Operating results. The company reported 2023 revenue of C$5.0M, just below our C$5.3M estimate, but consistent with preliminary revenue results issued in February. Gross margin was 28.7% in 2023, down from 50.6% in 2022 as the company had increased costs associated with the move in production, including new training costs. However, moving forward we believe the offshoring of 3D modeling production to India and assistance of AI in the 3D modeling process, should drive gross margin meaningfully higher. The company has suggested gross margin in 2Q24 should reach 80.0% levels. Cash operating expenses totaled just C$17.2M in 2023, down from C$22.3M in 2022. We attribute the decline to ongoing cost discipline. OpEx should remain largely flat moving forward. The company ended the year with approximately C$0.9M of available cash.

Adjusting estimates, price target unchanged. We are reducing our revenue forecast for 2024 reflecting updated management commentary and 4Q23 operating results. We are now modeling 2024 revenue of C$9.0M, a down from C$12.0M previously. Partially offsetting lower revenue is the expectation for higher gross margin.
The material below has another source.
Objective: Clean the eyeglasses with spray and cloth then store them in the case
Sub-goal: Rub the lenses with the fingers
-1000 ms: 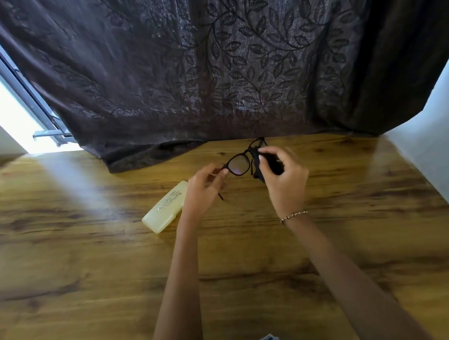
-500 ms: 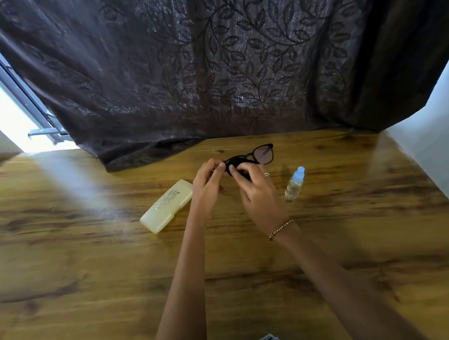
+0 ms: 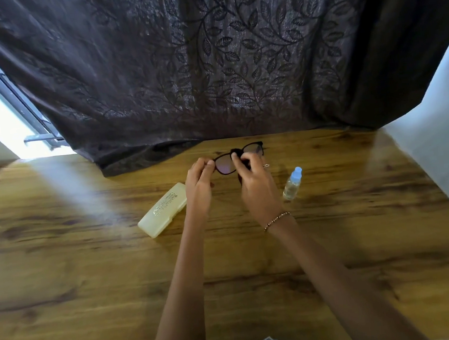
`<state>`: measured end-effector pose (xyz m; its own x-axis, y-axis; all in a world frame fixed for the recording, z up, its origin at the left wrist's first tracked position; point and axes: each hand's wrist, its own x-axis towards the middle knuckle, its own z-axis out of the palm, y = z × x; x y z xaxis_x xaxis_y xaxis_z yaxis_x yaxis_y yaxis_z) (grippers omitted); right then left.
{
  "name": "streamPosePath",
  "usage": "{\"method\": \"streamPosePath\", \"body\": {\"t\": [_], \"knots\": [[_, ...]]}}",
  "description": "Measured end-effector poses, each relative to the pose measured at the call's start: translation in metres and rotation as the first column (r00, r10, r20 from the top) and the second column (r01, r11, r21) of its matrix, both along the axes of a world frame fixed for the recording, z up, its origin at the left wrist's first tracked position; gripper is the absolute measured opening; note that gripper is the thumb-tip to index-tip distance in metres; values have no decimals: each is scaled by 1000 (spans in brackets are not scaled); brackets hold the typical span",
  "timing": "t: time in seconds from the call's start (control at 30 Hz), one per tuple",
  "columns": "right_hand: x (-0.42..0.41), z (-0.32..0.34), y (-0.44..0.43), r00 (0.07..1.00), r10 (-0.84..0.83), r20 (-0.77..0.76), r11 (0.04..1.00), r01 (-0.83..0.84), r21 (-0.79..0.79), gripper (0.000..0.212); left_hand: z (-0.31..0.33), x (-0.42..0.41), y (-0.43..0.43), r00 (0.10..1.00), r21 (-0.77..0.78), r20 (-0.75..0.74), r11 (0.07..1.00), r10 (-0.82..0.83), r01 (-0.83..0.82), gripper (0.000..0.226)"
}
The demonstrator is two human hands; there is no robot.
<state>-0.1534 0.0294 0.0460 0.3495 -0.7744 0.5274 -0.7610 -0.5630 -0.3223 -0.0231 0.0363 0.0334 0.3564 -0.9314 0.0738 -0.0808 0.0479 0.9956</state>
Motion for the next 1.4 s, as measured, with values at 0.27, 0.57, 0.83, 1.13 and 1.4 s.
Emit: {"method": "streamPosePath", "body": {"t": [0.27, 0.57, 0.83, 1.13, 1.4], "knots": [[9, -4, 14, 994, 81, -76, 995, -85, -49, 51, -9, -3, -1, 999, -32, 37, 999, -10, 12, 23], [2, -5, 20, 994, 97, -50, 994, -100, -46, 37, -6, -2, -2, 1000, -29, 28, 999, 14, -13, 28], [-5, -2, 10, 1000, -1, 19, 999, 2, -37, 38, -6, 2, 1, 999, -35, -6, 999, 34, -34, 21], [2, 2, 4, 1000, 22, 4, 1000, -22, -10, 43, -4, 1, 1, 999, -81, 2, 996, 45, -45, 24], [9, -1, 11, 987, 134, -85, 989, -139, -44, 45, -5, -3, 2, 999, -81, -25, 996, 34, -36, 23]]}}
The company has guided 1Q24 gross margin of between 50.0% and 55.0%, increasing to 80.0% in 2Q24. We believe the company is positioned to grow revenue without a meaningful increase in operating expenses, highlighting the operating leverage in the business. We are not introducing 2025 estimates currently, as revenue visibility remains somewhat challenging. Revenue visibility should improve meaningfully as the business progresses through 2024. Our $0.50 price target on NEXCF shares remains unchanged.

Valuation still attractive given meaningful revenue growth opportunity and improving path to profitability. We are valuing NEXCF shares at $0.50, reflecting approximately 8.0x EV/revenue multiple on our current 2024 revenue estimate of $9.0M. Our $0.50 price target represents approximately 450.0% upside from recent trading levels. A targeted 8.0x EV/revenue multiple represents a premium to other small capitalization technology peers operating within the augmented reality, virtual reality, and metaverse space. We view this as warranted in the near term as the business should begin to ramp quickly given recent new contract announcements and anticipated revenue generation. As the company begins to demonstrate its ability to drive meaningful revenue growth, improve gross margin expansion, and achieve consistent profitability we believe new investors should be attracted to NEXCF shares. In addition, we suspect positive news flow, including new contract and partnership announcements, to serve as a near-term catalyst, ahead of the 2024 acceleration in higher margin technology revenue.

Risks. (1) Dilution risk should the company raise additional capital given current cash burn; (2) high levels of industry competition; (3) technology risk; (4) M&A and integration risk; (5) partnership risk given partnership agreements; (6) foreign operation risk as the company operates in several jurisdictions with different levels of regulatory oversight; and (7) liquidity risk.